(Data below Opens)
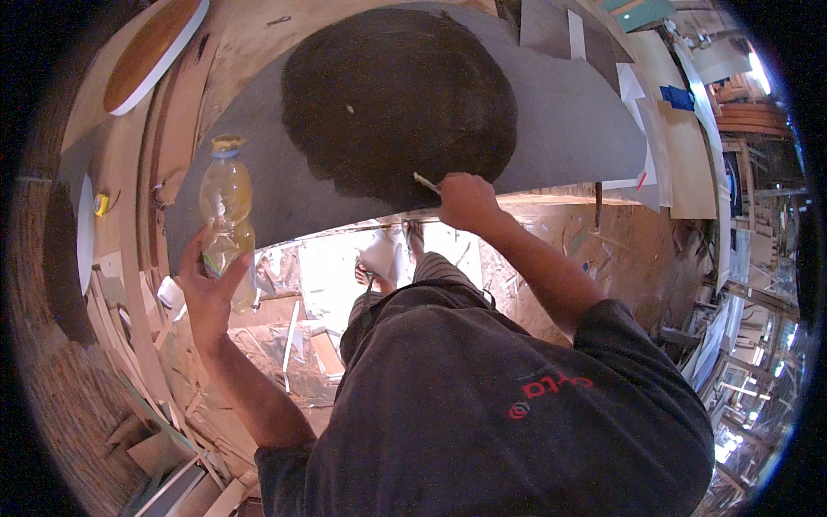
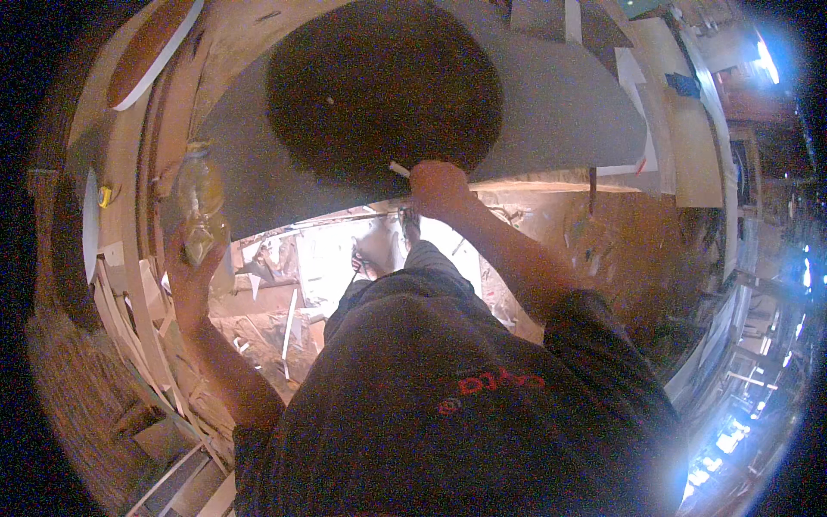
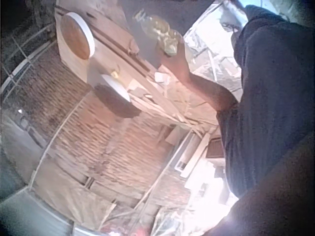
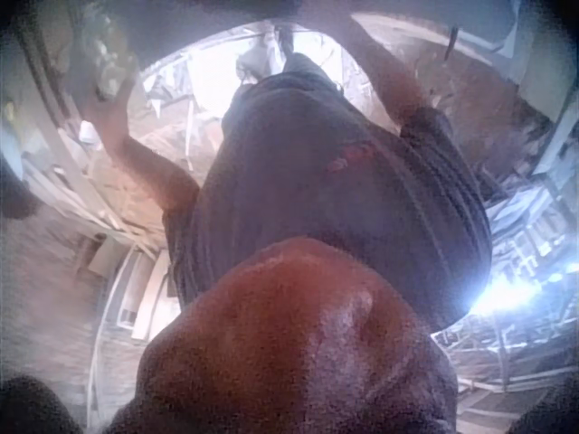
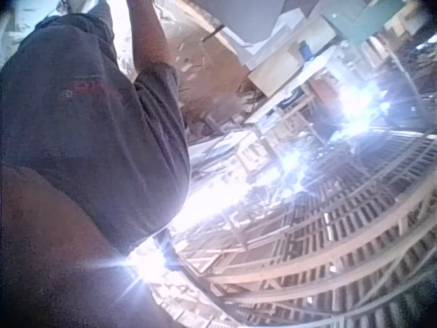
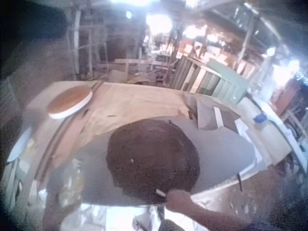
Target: The person pours a yellow liquid from a plastic bottle onto a dark circular wooden surface and spreads it with a small rectangular pad. The person then moves to a lighter circular wooden surface and repeats the pouring and spreading process.
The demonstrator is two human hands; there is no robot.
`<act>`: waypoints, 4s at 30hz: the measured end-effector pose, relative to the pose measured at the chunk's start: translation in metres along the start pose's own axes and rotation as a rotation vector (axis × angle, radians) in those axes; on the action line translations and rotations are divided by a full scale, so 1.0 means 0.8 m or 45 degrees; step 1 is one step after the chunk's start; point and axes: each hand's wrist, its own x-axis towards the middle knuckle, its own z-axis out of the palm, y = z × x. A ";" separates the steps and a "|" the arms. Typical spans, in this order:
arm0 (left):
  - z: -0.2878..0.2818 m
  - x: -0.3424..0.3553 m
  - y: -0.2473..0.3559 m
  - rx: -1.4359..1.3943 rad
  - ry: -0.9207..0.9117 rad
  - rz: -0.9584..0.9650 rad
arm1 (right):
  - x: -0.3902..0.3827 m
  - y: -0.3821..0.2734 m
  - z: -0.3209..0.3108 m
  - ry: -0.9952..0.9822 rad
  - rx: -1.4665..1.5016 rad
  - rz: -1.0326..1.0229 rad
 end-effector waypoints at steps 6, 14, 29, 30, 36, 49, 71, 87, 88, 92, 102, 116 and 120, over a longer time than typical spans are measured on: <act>-0.004 -0.007 -0.006 -0.006 0.006 0.022 | -0.019 -0.017 0.013 -0.105 -0.121 -0.194; -0.004 -0.013 0.012 0.054 0.073 -0.013 | -0.006 0.067 -0.007 -0.327 0.784 -0.262; 0.025 -0.020 0.049 0.196 0.243 -0.232 | 0.260 0.239 -0.149 0.495 0.413 -0.045; 0.028 -0.019 0.053 0.234 0.235 -0.242 | 0.293 0.234 -0.152 0.545 0.134 -0.106; 0.051 -0.024 0.078 0.313 0.305 -0.357 | 0.384 0.198 -0.161 0.390 -0.282 -0.234; 0.075 -0.031 0.066 0.373 0.312 -0.370 | 0.419 0.223 -0.200 0.311 -0.466 -0.279; -0.028 0.001 0.014 0.119 0.003 -0.072 | 0.083 0.106 -0.055 0.159 -0.307 0.016; -0.092 -0.021 -0.051 -0.047 -0.082 -0.050 | 0.014 -0.082 0.002 0.074 -0.097 -0.039; -0.094 -0.022 -0.052 -0.031 -0.082 -0.048 | 0.013 -0.087 0.006 0.038 -0.094 -0.036; -0.096 -0.024 -0.048 -0.065 -0.080 -0.084 | -0.004 -0.097 0.015 -0.010 -0.156 -0.145; -0.104 -0.037 -0.043 -0.027 0.016 -0.126 | -0.035 0.017 -0.041 -0.178 1.181 -0.141; -0.058 -0.036 -0.003 0.204 0.268 -0.280 | 0.340 0.117 -0.142 0.616 0.108 -0.222; -0.039 -0.036 0.006 0.164 0.320 -0.325 | 0.385 0.083 -0.126 0.687 -0.151 -0.199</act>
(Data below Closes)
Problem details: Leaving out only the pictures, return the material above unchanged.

Response to the exercise:
Target: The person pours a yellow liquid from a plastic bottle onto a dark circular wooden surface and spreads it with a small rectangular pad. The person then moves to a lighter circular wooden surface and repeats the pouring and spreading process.
The demonstrator is two human hands; there is no robot.
`<act>`: waypoints, 4s at 30hz: the measured end-effector pose, relative to the pose measured at the chunk's start: translation in metres along the start pose's own axes and rotation as a rotation vector (axis × angle, radians) in those axes; on the action line translations and rotations are divided by a full scale, so 1.0 means 0.8 m or 45 degrees; step 1 is one step after the chunk's start; point and axes: each hand's wrist, its own x-axis towards the middle knuckle, its own z-axis out of the palm, y = z × x. A ";" separates the steps and a "|" the arms. Typical spans, in this order:
arm0 (left):
  - z: -0.2878..0.2818 m
  - x: -0.3424..0.3553 m
  - y: -0.2473..0.3559 m
  - rx: -1.4359..1.3943 rad
  - ry: -0.9207..0.9117 rad
  - rz: -0.9584..0.9650 rad
arm1 (right):
  - x: -0.3902..0.3827 m
  - y: -0.3821..0.2734 m
  - z: -0.3209..0.3108 m
  - ry: -0.9952..0.9822 rad
  - rx: -1.4665..1.5016 rad
  - rz: -1.0326..1.0229 rad
 end-effector waypoints at steps 6, 14, 29, 30, 36, 49, 71, 87, 88, 92, 102, 116 and 120, over a longer time than typical spans are measured on: <act>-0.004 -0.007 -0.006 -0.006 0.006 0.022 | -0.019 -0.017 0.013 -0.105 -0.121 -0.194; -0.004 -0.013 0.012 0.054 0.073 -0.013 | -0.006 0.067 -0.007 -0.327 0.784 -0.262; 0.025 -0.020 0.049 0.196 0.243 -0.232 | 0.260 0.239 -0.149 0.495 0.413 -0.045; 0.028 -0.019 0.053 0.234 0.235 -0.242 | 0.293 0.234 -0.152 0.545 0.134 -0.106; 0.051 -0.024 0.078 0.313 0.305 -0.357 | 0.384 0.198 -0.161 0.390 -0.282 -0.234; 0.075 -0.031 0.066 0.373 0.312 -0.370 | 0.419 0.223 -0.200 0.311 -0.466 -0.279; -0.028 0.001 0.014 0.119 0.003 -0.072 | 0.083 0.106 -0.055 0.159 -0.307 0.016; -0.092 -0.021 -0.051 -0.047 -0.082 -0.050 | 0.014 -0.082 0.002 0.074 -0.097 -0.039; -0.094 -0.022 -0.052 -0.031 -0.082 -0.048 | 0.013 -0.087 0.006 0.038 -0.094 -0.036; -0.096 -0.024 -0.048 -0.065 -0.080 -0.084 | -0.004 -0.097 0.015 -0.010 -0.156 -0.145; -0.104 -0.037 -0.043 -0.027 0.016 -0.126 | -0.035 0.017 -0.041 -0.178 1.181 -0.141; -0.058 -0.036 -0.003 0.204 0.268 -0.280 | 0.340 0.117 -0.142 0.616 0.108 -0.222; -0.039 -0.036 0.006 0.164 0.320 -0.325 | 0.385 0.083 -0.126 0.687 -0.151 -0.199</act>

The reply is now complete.